- Work instructions -
Show every line in the records below that contains the word "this".

- Entries provided -
**********
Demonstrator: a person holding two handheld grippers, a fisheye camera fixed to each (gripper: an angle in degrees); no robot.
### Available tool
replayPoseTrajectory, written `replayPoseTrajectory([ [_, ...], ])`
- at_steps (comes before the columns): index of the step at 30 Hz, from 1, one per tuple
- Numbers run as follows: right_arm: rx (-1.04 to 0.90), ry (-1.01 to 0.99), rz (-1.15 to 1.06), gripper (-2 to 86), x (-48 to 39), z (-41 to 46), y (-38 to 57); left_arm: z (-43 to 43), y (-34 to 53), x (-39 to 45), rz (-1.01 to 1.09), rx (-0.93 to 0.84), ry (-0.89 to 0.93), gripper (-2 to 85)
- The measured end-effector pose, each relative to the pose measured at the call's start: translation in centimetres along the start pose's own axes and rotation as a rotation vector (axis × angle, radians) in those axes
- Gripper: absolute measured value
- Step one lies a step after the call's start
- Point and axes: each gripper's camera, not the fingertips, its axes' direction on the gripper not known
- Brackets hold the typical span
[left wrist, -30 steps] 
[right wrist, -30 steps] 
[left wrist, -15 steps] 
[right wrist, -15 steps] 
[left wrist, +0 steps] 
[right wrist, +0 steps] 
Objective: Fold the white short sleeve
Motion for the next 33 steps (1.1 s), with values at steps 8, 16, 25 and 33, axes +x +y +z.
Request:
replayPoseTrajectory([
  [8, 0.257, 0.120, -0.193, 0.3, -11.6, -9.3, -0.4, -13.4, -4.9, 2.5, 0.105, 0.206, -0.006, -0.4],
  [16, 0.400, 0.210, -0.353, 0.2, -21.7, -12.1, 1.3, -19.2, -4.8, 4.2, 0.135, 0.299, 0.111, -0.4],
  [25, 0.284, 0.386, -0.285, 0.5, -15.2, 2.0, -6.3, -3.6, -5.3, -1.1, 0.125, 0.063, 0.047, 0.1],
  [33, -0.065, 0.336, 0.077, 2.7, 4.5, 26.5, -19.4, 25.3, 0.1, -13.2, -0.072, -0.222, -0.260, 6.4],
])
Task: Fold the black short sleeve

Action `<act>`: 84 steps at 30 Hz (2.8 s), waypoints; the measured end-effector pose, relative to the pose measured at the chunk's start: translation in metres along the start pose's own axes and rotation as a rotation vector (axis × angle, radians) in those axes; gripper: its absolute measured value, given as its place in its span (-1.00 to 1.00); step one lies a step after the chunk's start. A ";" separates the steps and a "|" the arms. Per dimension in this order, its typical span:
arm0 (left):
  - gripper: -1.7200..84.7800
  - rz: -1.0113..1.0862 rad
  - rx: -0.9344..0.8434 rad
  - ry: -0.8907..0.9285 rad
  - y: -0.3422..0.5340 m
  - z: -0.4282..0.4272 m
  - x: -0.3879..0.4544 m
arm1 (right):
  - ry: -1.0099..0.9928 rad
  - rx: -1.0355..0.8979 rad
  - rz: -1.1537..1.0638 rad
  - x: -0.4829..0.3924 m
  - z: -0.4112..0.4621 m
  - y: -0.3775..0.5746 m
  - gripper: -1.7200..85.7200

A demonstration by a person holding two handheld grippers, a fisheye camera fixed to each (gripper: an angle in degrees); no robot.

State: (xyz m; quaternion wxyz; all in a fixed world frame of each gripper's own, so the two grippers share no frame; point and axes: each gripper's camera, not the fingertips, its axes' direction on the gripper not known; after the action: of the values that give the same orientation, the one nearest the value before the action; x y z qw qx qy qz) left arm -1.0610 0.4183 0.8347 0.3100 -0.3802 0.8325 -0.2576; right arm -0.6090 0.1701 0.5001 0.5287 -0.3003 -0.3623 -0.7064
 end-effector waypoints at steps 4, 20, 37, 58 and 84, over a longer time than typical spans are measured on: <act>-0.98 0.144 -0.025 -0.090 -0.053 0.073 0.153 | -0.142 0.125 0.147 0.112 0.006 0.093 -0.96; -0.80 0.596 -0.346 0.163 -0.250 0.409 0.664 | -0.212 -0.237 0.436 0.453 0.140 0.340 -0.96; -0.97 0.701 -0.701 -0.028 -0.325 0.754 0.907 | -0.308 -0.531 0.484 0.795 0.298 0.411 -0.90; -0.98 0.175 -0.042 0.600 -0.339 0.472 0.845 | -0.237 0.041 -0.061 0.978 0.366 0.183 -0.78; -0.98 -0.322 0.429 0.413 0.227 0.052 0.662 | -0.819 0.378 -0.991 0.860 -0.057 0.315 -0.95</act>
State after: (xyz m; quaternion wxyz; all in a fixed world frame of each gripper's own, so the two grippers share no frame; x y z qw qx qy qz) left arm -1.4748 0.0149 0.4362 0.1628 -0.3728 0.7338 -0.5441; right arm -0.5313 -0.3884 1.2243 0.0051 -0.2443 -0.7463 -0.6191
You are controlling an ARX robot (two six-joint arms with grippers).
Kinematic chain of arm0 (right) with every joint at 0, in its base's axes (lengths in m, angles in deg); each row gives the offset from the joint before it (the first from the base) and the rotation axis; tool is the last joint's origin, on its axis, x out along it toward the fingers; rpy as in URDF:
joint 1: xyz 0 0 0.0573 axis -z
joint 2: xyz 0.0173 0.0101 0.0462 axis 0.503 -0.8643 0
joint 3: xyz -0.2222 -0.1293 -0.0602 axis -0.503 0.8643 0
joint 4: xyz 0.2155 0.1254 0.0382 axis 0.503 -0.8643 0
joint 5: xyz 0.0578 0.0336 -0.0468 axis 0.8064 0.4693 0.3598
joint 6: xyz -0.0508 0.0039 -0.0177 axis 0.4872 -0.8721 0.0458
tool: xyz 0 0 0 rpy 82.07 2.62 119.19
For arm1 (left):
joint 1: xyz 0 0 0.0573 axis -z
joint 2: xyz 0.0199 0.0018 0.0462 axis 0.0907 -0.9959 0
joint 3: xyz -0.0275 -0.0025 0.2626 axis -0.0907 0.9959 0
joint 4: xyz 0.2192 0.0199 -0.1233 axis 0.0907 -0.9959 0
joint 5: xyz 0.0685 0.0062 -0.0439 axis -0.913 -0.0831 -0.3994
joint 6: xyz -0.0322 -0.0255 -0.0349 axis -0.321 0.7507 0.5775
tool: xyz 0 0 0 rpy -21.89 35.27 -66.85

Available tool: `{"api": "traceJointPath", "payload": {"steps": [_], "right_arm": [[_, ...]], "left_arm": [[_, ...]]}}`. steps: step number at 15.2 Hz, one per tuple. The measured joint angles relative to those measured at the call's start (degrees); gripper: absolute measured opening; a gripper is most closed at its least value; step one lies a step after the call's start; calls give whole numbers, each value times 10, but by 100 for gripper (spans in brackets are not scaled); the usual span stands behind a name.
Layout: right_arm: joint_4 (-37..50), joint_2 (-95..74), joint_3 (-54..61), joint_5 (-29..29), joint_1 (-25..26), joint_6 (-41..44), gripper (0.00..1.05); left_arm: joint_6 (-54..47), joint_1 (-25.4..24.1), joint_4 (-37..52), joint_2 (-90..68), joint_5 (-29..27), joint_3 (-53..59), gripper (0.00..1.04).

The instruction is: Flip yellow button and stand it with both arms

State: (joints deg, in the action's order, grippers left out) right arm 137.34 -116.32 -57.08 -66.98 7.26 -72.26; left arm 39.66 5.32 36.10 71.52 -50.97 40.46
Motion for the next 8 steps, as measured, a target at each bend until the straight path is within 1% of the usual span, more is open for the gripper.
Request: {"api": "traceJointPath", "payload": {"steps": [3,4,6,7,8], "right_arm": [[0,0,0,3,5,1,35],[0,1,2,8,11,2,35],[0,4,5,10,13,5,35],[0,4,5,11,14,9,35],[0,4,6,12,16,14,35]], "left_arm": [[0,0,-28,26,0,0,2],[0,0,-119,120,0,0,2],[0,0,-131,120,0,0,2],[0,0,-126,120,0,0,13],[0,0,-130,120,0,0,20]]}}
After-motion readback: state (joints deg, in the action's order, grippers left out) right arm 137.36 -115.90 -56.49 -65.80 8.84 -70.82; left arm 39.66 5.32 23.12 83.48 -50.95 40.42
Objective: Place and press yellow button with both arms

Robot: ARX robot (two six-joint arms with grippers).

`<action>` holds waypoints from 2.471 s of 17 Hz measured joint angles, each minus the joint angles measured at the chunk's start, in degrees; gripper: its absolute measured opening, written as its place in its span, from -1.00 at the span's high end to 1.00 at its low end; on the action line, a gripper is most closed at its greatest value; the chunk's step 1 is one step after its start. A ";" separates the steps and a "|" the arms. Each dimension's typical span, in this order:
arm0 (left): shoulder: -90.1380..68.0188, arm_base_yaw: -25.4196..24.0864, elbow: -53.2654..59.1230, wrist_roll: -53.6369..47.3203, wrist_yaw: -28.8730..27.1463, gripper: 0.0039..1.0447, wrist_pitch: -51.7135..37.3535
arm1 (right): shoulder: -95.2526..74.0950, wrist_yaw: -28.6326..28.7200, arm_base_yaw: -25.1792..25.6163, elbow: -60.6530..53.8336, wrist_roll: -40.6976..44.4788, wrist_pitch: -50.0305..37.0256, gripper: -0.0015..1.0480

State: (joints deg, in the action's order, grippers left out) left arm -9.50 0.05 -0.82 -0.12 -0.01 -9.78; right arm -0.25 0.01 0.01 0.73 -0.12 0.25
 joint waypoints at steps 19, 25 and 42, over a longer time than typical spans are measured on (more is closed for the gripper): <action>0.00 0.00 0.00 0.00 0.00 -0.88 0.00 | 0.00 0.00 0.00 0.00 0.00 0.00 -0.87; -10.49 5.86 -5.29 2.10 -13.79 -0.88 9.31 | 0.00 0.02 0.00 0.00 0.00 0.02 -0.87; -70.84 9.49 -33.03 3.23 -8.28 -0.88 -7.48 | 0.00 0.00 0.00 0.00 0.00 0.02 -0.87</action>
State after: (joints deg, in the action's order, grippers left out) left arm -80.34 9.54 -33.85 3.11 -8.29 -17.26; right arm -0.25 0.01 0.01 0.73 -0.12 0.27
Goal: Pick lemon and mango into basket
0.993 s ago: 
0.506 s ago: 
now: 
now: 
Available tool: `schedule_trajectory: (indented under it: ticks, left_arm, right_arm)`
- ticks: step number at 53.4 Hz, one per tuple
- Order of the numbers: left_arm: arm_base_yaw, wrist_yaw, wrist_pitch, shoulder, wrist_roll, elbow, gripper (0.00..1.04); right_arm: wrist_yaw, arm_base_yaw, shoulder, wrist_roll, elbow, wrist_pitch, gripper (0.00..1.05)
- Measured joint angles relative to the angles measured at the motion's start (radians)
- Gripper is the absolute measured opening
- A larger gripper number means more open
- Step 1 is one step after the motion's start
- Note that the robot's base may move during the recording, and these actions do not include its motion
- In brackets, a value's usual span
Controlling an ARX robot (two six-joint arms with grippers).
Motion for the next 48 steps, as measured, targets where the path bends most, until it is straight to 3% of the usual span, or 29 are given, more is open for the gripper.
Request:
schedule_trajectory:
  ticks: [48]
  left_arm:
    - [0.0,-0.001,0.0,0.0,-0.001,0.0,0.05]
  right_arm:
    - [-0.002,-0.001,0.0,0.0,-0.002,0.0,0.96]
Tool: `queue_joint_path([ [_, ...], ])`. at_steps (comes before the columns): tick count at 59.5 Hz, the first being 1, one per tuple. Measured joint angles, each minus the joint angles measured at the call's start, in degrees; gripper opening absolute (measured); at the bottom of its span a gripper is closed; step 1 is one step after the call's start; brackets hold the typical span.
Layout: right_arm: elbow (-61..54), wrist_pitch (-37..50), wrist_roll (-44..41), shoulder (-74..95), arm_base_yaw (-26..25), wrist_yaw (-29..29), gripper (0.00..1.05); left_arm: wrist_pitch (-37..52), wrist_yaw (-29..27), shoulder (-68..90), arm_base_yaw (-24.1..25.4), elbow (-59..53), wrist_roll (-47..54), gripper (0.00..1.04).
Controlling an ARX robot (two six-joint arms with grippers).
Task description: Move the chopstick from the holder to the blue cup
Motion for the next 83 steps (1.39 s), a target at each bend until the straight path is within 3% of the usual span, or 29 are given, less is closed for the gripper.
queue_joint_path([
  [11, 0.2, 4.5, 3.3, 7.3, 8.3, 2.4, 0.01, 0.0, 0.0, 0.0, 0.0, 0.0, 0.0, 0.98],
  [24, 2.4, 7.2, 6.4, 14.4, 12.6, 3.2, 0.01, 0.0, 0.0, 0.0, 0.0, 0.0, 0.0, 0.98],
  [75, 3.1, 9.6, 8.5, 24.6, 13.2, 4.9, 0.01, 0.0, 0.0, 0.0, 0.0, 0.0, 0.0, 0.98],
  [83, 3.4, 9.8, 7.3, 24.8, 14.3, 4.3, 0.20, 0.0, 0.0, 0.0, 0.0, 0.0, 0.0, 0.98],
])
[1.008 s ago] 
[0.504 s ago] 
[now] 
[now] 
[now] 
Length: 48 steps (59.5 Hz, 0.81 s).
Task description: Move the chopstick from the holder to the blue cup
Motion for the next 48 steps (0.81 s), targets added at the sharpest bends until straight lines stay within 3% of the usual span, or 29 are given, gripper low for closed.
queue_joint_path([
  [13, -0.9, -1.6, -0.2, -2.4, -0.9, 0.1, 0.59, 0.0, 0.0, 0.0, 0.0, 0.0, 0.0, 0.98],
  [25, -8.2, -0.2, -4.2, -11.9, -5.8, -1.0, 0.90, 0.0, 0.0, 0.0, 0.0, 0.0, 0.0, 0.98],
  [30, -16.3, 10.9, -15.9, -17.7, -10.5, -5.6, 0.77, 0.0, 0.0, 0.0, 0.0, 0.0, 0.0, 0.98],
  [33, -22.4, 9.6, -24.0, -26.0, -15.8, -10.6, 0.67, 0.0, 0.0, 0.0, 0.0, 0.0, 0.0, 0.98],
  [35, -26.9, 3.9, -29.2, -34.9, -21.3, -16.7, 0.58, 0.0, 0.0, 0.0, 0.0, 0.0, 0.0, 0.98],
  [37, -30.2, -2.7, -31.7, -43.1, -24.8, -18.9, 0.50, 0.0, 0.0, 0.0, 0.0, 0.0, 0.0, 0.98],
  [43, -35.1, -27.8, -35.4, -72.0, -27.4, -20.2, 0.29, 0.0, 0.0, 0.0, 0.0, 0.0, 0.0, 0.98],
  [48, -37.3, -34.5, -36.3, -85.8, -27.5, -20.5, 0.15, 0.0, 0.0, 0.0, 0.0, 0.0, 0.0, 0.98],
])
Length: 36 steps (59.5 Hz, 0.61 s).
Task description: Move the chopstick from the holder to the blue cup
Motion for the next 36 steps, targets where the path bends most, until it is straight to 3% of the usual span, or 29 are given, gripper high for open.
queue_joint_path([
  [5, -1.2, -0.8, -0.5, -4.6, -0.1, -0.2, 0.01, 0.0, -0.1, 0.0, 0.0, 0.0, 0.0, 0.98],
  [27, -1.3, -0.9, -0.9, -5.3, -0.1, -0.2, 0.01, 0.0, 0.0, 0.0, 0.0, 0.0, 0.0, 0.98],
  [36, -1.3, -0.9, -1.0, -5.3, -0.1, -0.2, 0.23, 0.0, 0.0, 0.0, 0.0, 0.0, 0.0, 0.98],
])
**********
- Task response -
Action `<act>`: 84 steps at 30 Hz (2.8 s), waypoints; the measured end-effector pose, relative to the pose measured at the chunk's start: translation in metres along the start pose's own axes and rotation as a rotation vector (axis × angle, radians) in those axes; gripper: its absolute measured value, given as its place in its span (-1.00 to 1.00); step one lies a step after the chunk's start. A ";" separates the steps and a "|" the arms. Per dimension in this order, its typical span:
`<action>` holds waypoints from 2.471 s of 17 Hz measured joint angles, each minus the joint angles measured at the chunk's start, in degrees; gripper: its absolute measured opening, written as its place in its span, from -1.00 at the span's high end to 1.00 at its low end; on the action line, a gripper is most closed at its greatest value; the chunk's step 1 is one step after its start. A ";" separates the steps and a "|" the arms. Each dimension's typical span, in this order:

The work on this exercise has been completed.